◆ **INPUT DATA**:
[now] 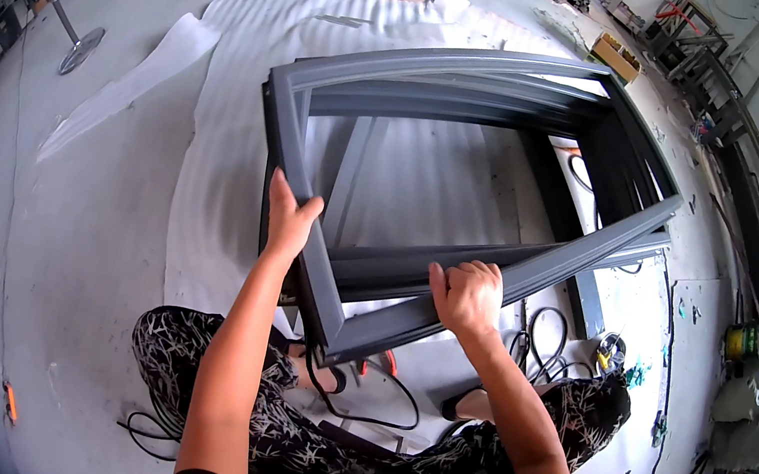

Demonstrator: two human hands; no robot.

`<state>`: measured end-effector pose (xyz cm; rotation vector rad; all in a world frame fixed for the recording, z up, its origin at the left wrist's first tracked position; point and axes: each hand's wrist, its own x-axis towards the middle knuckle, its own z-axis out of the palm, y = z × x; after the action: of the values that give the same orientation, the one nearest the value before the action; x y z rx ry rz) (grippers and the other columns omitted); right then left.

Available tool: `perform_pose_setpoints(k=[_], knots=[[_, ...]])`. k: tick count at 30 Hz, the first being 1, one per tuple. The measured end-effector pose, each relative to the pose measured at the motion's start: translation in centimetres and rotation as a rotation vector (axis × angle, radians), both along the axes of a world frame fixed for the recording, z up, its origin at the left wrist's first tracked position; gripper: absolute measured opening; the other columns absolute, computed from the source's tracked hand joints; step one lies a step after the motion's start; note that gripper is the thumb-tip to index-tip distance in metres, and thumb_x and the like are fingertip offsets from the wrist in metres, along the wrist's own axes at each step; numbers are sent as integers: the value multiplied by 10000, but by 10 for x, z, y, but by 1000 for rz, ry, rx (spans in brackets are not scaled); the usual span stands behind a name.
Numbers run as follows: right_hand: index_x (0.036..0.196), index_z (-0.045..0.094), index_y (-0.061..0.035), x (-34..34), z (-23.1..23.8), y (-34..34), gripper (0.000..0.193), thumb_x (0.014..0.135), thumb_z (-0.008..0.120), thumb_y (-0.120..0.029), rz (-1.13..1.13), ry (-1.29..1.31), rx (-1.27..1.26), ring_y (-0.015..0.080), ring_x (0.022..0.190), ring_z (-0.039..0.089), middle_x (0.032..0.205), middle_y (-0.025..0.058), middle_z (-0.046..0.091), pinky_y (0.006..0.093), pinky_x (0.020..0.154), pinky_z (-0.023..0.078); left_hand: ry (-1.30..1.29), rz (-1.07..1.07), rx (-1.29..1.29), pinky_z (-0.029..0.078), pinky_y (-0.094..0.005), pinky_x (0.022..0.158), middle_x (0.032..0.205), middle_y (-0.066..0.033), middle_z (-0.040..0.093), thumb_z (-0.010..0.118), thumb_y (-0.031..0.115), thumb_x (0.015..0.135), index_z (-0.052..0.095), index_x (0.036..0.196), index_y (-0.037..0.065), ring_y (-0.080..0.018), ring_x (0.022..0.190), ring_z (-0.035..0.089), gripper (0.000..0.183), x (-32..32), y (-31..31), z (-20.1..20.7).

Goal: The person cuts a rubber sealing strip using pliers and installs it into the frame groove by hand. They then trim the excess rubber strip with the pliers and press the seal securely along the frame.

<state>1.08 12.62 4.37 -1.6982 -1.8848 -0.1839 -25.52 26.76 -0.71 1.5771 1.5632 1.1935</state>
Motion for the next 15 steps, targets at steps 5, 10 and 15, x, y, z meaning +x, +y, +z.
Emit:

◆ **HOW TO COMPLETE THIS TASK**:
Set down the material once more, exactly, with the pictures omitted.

◆ **EXERCISE RESPONSE**:
[now] 

Demonstrator: two human hands; no robot.

`<state>`: measured end-effector pose (xyz cm; rotation vector rad; all in a world frame fixed for the recording, z up, its origin at the left wrist's first tracked position; point and axes: each hand's wrist, its own x-axis towards the middle knuckle, its own z-axis out of the palm, y = z × x; after the action: of the values that give the same orientation, the one nearest the value before the action; x y z rx ry rz) (grippers and the other columns omitted); right then left.

Available tool: `perform_pose_setpoints(k=[_], knots=[[_, ...]])`. k: tick count at 30 Hz, the first being 1, one per tuple. The measured end-effector pose, each relative to the pose measured at the motion's start: translation in centimetres and rotation as a rotation vector (axis × angle, radians), both along the axes of a world frame fixed for the recording, z up, its origin at the left wrist's first tracked position; gripper: absolute measured opening; the other columns absolute, computed from the source's tracked hand joints; step one lies a step after the motion's start; note that gripper is the thumb-tip to index-tip distance in metres, and thumb_x and the like are fingertip offsets from the wrist in metres, along the wrist's own axes at each step; numbers are sent as integers: the value multiplied by 10000, but by 10 for x, z, y, but by 1000 for rz, ry, rx (spans in brackets are not scaled); the usual span stands behind a name.
Numbers run as follows: right_hand: index_x (0.036..0.196), index_z (-0.045..0.094), index_y (-0.061..0.035), x (-34..34), z (-23.1..23.8), y (-34..34), gripper (0.000..0.193), thumb_x (0.014..0.135), thumb_z (-0.008..0.120), thumb_y (-0.120..0.029), rz (-1.13..1.13), ry (-1.29..1.31), rx (-1.27..1.26), ring_y (-0.015..0.080), ring_x (0.022..0.190), ring_z (-0.039..0.089), middle_x (0.032..0.205), middle_y (-0.025..0.058), middle_z (-0.046..0.091), pinky_y (0.006..0.093), pinky_x (0.020..0.154), pinky_z (-0.023..0.078); left_hand: ry (-1.30..1.29), rz (-1.07..1.07), rx (-1.29..1.29), pinky_z (-0.029..0.078), pinky_y (-0.094..0.005), pinky_x (0.022..0.158), middle_x (0.032..0.205), middle_y (-0.066..0.033), middle_z (-0.040..0.093), thumb_z (-0.010..0.118), thumb_y (-0.031..0.115), thumb_x (0.015..0.135), index_z (-0.052..0.095), index_x (0.036..0.196), index_y (-0.037..0.065), ring_y (-0.080..0.018), ring_x (0.022..0.190), ring_z (-0.035..0.089), gripper (0.000..0.183), x (-32..32), y (-31..31), z (-20.1..20.7).

Goal: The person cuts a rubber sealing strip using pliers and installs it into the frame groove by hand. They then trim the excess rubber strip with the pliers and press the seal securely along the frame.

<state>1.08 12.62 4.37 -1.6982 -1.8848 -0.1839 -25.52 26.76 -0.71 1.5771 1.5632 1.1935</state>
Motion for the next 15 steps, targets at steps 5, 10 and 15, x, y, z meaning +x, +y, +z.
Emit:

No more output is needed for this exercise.